Des noms comme Mohamed Lemine Ould Dahi, Ba Bocar Souley (ancien ministre),
Baba Ould Boumeiss,( administrateur expérimenté), Bilal Ould Werzeg (homme politique de référence), qui s’ajoutent à des noms comme Djeinaba Tandia, Moulaye Ould Brahim et Amadou Moussa Diallo sonnent au rythme de la compétence et sont en réalité des responsables capables de faire naviguer l’embarcation même par mauvais temps politique.
D’autre part, logiquement la CENI, dans sa version logistique peut-être la même depuis l’époque de Cheikh Sid’Ahmed Ould Babamine, donc logiquement très expérimentée, devait être en mesure de préparer, organiser et superviser l’ensemble de l’opération électorale de sa phase de validation du fichier électoral jusqu’à la proclamation provisoire des résultats.
Donc qu’est ce qui a enrayé la machine électorale ?
Pourquoi ces élections ont fait tant de bruits ? Et des bruits qui évoquent des risques de descentes dans les rues et peut être même un soulèvement armé comme le dit Biram Dah Ould Abeid, un homme devenu un poids plume politique très léger à cause de son insolence verbale, son extrémisme tergiversant, sa malhonnêteté politique et surtout à cause de son ingratitude envers ses anciens électeurs et ses anciens soutiens financiers, des éléments qui sont alourdis à cause de sa guerre déclarée contre l’actuel président ?
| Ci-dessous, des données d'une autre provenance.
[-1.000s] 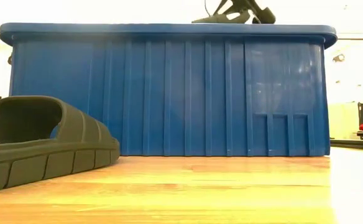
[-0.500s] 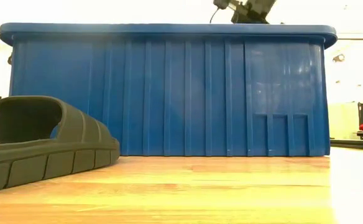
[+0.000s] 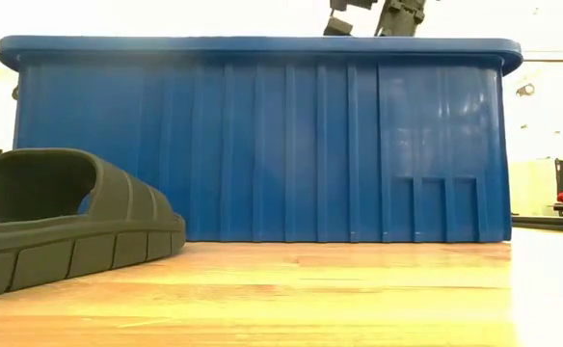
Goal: Pick and place slides into bin
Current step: Put the black slide into the blue container
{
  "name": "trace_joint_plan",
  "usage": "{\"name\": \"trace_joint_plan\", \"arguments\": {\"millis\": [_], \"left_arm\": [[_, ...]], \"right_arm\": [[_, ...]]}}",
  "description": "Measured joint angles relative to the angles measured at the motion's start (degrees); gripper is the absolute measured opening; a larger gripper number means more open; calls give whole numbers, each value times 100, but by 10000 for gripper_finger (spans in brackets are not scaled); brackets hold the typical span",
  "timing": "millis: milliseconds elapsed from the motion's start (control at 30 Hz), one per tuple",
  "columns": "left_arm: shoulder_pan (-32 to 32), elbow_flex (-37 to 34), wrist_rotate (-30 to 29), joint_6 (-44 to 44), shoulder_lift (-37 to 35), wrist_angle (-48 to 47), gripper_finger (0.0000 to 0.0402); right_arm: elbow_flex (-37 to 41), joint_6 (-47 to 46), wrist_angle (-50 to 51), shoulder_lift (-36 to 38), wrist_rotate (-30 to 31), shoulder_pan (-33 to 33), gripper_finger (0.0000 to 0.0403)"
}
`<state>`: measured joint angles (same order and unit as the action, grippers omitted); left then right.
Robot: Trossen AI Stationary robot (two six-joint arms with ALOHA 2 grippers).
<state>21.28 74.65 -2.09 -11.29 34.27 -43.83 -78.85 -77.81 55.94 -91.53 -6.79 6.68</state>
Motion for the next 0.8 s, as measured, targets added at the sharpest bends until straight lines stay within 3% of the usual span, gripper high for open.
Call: {"name": "trace_joint_plan", "arguments": {"millis": [567,800], "left_arm": [[0,0,0,35,-64,0,215],[0,0,0,37,-68,-7,215]], "right_arm": [[-9,8,-619,202,252,57,8],[-17,-62,-985,418,733,59,8]]}}
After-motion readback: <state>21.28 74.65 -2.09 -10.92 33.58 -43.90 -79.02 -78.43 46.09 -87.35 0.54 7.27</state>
Ce qui est certain c’est que Dah Ould Abdel Jelil, l’actuel président de la Commission Electorale Nationale Indépendante (CENI) risque bien de bégayer encore plus s’il continue d’être étouffé par des pressions qu’exerce sur lui un ministère de l’intérieur qui ne cesse de s’ingérer de temps en temps dans des affaires qui ne relèvent pas de sa compétence, mais aussi étouffé par des partis politiques (majorité, opposition radicale et opposition affiliée au pouvoir) qui trichent chacun de son côté en accusant le disfonctionnement de la CENI, qui est un véritable gouffre financiers qui attire des ressources humaines de plus en plus médiocres qui ne sont pas attirées par la bonne morale, mais qui sont plutôt attirés par les avantages qu’offre une institution qui est un lieu favorable et très prisé où chaque responsable case qui il veut caser même sans compétence et sans profil.